地處前線的民眾直接受到炮火的威脅,最早投入抗戰的行列。在華北,長辛店工人冒著戰火硝煙,將大批鐵軌、枕木、麻袋運到宛平前線,供士兵構築工事。在華東,“八一三”抗戰開始後,上海各階層人民、各種救亡組織,紛紛起來從事宣傳、動員、救護、慰勞等活動,用各種方式支援、激勵抗敵將士。潘漢年組織革命青年成立戰地服務團,從事宣傳、救護工作。謝晉元團孤軍困守四行倉庫,民眾冒險送去大批慰勞品,女童子軍楊慧敏隻身夜渡蘇州河,將國旗獻給士兵,升上樓頂,使抗敵將士受到極大鼓舞。在抗戰中心武漢,雖然受到國民黨的壓製和王明“左”傾路線的影響,民眾抗日熱情仍然很高。漢陽兵工廠工人主動增加工時,鐵路工人冒著敵機轟炸搶運支前軍用物資。在遠離前線的西南大後方,抗日宣傳隊不僅活躍在中心城市的街頭巷尾,而且深入到巴山蜀水、雲貴高原的縣鎮鄉村。
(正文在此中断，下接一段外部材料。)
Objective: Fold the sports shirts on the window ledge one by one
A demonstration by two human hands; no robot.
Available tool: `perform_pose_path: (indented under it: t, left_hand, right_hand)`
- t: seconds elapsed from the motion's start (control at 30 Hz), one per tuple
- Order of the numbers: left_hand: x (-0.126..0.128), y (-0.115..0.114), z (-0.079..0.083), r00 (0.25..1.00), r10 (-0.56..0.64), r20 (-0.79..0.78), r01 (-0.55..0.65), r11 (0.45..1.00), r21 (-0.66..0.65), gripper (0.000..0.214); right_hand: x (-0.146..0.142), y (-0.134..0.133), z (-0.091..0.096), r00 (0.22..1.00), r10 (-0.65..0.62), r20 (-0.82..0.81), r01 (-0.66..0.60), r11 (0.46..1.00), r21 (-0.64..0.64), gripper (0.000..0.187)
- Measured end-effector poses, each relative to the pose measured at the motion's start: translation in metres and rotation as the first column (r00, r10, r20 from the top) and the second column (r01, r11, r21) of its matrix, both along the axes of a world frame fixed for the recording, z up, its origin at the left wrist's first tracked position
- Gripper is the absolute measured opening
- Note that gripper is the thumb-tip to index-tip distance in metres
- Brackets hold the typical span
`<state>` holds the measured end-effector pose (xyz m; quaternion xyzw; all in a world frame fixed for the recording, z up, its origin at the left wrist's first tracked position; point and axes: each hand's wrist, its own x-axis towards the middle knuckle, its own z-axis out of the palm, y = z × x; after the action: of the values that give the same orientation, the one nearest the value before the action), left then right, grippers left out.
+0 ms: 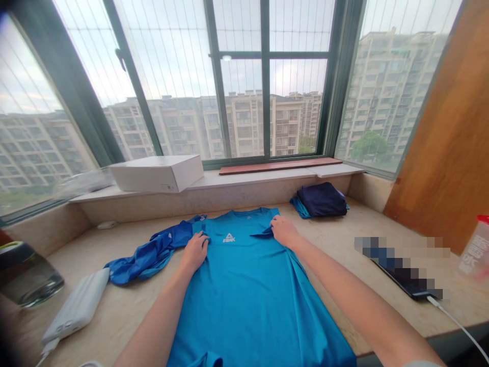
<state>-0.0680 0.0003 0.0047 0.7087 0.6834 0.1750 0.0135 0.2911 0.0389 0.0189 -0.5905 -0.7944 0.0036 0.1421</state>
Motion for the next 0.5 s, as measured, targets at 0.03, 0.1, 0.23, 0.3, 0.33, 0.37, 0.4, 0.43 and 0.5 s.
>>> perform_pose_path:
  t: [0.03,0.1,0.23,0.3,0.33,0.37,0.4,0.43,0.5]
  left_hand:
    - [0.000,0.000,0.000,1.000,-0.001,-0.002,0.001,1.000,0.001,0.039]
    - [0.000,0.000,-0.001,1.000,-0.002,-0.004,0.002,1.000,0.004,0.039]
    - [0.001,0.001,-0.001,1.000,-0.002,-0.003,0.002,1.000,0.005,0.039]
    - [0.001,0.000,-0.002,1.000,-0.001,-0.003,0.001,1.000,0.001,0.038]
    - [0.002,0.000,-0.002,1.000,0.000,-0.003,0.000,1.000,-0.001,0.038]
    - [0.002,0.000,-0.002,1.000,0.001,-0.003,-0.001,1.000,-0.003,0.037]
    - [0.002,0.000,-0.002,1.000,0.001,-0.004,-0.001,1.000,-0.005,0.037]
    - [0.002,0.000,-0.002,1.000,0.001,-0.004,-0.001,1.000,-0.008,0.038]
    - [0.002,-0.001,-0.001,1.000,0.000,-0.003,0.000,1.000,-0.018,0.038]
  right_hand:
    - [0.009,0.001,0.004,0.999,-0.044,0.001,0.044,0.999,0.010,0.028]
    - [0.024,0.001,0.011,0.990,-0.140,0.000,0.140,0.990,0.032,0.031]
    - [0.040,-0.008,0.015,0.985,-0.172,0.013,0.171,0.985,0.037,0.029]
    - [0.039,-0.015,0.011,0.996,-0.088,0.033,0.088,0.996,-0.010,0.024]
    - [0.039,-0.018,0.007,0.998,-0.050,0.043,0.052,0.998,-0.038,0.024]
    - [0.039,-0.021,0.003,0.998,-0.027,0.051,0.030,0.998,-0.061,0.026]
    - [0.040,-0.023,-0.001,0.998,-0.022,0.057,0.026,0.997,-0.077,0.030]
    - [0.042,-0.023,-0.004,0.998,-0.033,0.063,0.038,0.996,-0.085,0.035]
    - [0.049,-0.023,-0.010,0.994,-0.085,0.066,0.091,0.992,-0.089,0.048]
在愛國僑團的組織推動下,各地華僑節衣縮食,慷慨解囊,踴躍捐款獻物,支援祖國抗戰。從“七七”事變到1941年初,華僑捐款助戰總數達國幣26億元,平均每月約6000萬元。“八一三”上海事變後,國民政府發行5億元救國公債,華僑認購一半,最後全部無償獻給祖國。自1937年到1940年間,華僑匯款達國幣37億多元,這是一筆可購1.37萬架戰鬥機的巨款。捐贈物品總數在3000批以上,平均每月100批左右。捐獻飛機、卡車、救護車、坦克、藥品、防毒麵具、雨衣等,不勝枚舉。許多華僑遠涉重洋,歸國參戰,林日尊、李林等為國捐軀,一腔熱血灑在祖國的土地上。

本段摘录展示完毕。